Robust Tensor Hypercontraction of the Particle-Particle Ladder Term in Equation-of-Motion Coupled Cluster Theory

TL;DR

This paper introduces a robust least-squares tensor hypercontraction method for the particle-particle ladder term in equation-of-motion coupled cluster theory, significantly reducing computational cost while maintaining high accuracy.

Contribution

It implements the R-LS-THC approach for EOM-CC methods, enabling efficient and accurate calculations of excitation and electron attachment energies.

Findings

Errors around 1 meV achieved

Calculation time reduced by approximately 5 times

High accuracy maintained in benchmark tests

Abstract

One method of representing a high-rank tensor as a (hyper-)product of lower-rank tensors is the tensor hypercontraction (THC) method of Hohenstein et al.
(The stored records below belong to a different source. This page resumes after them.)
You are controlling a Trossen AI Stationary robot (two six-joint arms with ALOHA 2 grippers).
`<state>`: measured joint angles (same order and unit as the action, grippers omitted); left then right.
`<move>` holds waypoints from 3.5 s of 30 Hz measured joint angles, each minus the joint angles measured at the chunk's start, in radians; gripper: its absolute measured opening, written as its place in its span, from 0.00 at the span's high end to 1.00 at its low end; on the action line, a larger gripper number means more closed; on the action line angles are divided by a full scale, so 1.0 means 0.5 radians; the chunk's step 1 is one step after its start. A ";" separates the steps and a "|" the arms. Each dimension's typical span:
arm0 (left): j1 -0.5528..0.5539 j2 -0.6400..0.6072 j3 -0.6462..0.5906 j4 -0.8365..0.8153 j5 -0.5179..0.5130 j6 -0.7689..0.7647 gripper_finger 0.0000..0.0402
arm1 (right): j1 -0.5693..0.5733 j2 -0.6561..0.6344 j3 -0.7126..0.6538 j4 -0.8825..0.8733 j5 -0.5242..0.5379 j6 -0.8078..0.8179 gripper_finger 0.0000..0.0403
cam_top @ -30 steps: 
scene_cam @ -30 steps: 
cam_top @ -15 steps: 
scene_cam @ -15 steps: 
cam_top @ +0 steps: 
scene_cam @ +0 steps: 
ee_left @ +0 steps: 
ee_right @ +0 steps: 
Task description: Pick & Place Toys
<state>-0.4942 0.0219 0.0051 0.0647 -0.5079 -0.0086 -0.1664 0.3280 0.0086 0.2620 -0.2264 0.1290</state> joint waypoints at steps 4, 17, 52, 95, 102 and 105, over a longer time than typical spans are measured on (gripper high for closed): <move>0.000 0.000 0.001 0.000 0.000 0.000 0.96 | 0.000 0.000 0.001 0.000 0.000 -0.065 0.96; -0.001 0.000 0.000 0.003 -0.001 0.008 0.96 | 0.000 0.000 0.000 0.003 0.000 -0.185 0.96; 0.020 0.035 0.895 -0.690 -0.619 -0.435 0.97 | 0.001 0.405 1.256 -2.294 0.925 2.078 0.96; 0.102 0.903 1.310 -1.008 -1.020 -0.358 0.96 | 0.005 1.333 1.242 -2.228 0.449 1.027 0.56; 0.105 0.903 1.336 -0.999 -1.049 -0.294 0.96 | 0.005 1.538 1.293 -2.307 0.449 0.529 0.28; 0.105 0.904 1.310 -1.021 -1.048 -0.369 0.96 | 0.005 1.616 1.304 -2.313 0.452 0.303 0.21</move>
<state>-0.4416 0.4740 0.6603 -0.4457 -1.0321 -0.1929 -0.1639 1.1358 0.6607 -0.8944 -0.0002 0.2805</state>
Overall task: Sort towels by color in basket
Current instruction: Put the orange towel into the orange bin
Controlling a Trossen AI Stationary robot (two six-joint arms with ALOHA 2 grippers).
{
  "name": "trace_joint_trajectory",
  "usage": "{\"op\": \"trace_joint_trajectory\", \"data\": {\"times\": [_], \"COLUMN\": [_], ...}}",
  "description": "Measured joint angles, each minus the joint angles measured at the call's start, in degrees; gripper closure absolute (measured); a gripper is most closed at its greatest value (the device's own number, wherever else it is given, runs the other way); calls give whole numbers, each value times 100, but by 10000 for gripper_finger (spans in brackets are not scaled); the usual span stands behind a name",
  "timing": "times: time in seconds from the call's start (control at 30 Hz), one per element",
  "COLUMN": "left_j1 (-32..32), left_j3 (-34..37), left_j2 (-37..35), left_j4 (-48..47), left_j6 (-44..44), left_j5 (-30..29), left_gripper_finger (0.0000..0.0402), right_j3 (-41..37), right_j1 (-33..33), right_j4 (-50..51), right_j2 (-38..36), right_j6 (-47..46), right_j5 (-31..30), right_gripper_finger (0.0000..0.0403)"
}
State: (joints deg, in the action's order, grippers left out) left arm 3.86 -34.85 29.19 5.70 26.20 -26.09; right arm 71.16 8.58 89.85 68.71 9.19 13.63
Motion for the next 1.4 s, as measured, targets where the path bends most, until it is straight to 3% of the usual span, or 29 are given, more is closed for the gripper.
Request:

This strategy has been found to be useful for reducing the polynomial scaling of coupled-cluster methods by representation of a four dimensional tensor of electron-repulsion integrals in terms of five two-dimensional matrices. Pierce et al. have already shown that the application of a robust form of THC to the particle-particle ladder term (PPL) reduces the cost of this term in couple-cluster singles and doubles (CCSD) from $\mathcal{O} (N^6)$ to $\mathcal{O} (N^5)$ with negligible errors in energy with respect to the density-fitted variant. In this work we have implemented the least-squares variant of THC (LS-THC) which does not require a non-linear tensor factorization, including the robust form (R-LS-THC), for the calculation of the excitation and electron attachment energies using equation-of-motion coupled cluster methods EOMEE-CCSD and EOMEA-CCSD, respectively. We have benchmarked the effect of the R-LS-THC-PPL approximation on excitation energies using the comprehensive QUEST database and the accuracy of electron attachment energies using the NAB22 database. We find that errors on the order of 1 meV are achievable with a reduction in total calculation time of approximately $5\times$.